Esopo era vissuto nel vi sec. a.C., e questa sua storia, che ha avuto successo nel v e nel iv sec. a.C,  fa da specchio a una delle modalità in cui si espressa la cultura degli antichi greci, in particolare di quella stessa cultura che ha condotto all’autodistruzione degli antichi greci nel corso della guerra del Peloponneso narrata da Tucidide. A volerci guardare dentro, si può trovare una rappresentazione di molte e molte cose, tra cui il vivere mangiandosi a vicenda, gareggiando a chi è più furbo, facendo della legge del più forte e del più intelligente la propria tomba. Poi c’è stato qualcuno che ha capovolto questo pensiero dicendo: “beati i poveri in spirito”. Ma oggi, come sempre, qui come dappertutto, non sembra molto ascoltato. A guardarsi intorno e ad ascoltare i giornalisti, sembra piuttosto estremamente attuale la storia del Piccolo principe:

 “L’essenziale è invisibile agli occhi”. […] “Hanno tutti fretta […]. Che cosa cercano?”. […] “Gli uomini […] non sanno più che cosa cercano. Allora si agitano, e girano intorno a se stessi…” […]. “Hai del buon veleno? Sei sicuro di non farmi soffrire troppo tempo?” […] “Sono contento che tu abbia trovato quello che mancava al tuo motore.

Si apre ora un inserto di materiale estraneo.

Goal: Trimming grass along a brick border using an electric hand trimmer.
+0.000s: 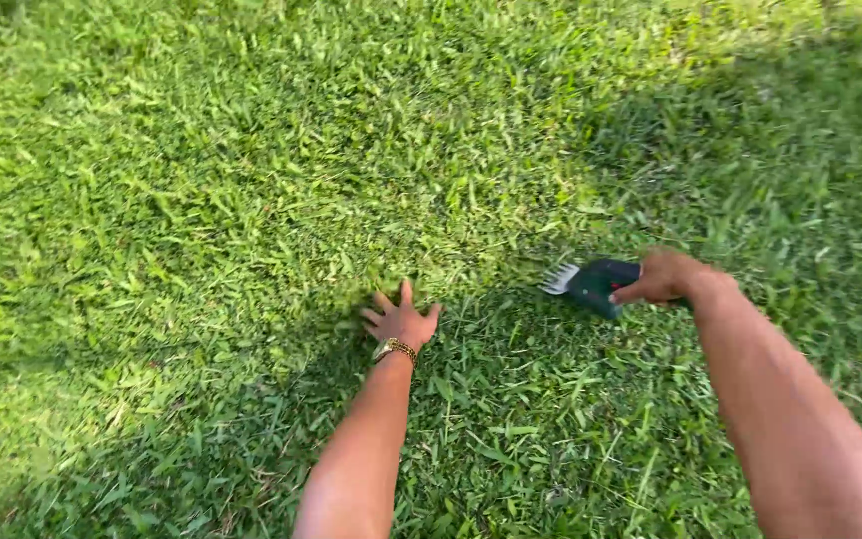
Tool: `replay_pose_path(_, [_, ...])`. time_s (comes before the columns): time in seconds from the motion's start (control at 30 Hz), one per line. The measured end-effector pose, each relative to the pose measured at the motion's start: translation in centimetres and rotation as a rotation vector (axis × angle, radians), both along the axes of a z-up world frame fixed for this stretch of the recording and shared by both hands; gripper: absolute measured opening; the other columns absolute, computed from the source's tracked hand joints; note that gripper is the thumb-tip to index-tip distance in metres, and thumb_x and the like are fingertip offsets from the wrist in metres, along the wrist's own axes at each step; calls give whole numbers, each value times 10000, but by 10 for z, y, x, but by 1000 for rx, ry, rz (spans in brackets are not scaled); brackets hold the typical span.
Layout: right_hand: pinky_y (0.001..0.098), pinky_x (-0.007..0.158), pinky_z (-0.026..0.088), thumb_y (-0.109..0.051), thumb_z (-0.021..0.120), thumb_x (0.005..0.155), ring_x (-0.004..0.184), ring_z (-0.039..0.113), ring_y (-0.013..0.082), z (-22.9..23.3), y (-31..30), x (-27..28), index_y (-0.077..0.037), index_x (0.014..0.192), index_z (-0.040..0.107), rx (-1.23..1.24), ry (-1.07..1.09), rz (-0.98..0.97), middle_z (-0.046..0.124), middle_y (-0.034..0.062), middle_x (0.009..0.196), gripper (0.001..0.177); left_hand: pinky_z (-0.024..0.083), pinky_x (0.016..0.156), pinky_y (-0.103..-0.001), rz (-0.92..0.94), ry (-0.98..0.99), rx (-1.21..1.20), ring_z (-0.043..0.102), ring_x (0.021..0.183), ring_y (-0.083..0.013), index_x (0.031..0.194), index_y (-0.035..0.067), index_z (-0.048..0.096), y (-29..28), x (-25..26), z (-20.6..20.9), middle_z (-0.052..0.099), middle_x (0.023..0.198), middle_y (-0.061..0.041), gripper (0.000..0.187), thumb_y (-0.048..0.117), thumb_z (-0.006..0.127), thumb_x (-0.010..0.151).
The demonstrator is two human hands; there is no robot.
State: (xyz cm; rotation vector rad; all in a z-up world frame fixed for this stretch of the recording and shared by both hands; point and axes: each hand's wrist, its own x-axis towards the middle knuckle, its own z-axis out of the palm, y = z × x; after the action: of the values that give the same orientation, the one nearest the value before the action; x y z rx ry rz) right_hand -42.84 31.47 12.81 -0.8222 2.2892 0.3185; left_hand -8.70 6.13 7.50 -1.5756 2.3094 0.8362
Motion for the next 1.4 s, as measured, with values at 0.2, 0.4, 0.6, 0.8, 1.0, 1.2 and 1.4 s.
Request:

Puoi ritornare a casa tua…” […]. “Anch’io, oggi, ritorno a casa…” […]. “È molto più lontano… è molto più difficile…” […]. “Quello che è importante, non lo si vede…”. (Antoine de Saint-Exupéry, Le petit prince, Paris, Gallimard 1943; Il piccolo principe, tr. it. di N. Bompiani Bregoli, Bompiani, Milano 2005, passi tolti da p. 98 a p. 115).

Questa mi sembra un’occasione anche per invitare chi si sente ormai troppo adulto per abbassarsi alle cose da bambini a riprendere sul serio anche queste cose da bambini. Forse quello che qualche adulto disdegna dei bambini è la loro povertà. Si sente troppo ricco di sé, si sente un “io” troppo pieno, troppo grande, troppo gonfio, troppo serio e importante per rimetterlo in discussione con qualche semplice metafora di qualche povera storiella. Qualche adulto che finisce col ritrovarsi straniero a se stesso e ad avere paura, orrore di vedersi, allo specchio, il proprio castello dorato dell’“io” non più un castello dorato, ma un “io” povero, scheletrito, zoppicante, sfigurato, deforme, ferito, lì lì per morire. Ecco perché, forse, a volte abbiamo compassione, e cura, dello straniero: perché preferiamo la compassione, e la cura, all’orrore, quello stesso orrore che a volte conduce alla violenza. Ecco perché, forse, ci prendiamo cura dei poveri e delle povertà degli altri: per non accorgerci che noi stessi siamo poveri, all’interno dei nostri bellissimi “io”, e per non prenderci cura delle nostre povertà. Ecco perché, forse, arroccati nei nostri meravigliosi “io”, continuiamo a non ascoltare chi continua a dire “beati i poveri in spirito”, a ridergli addosso o a far finta di niente.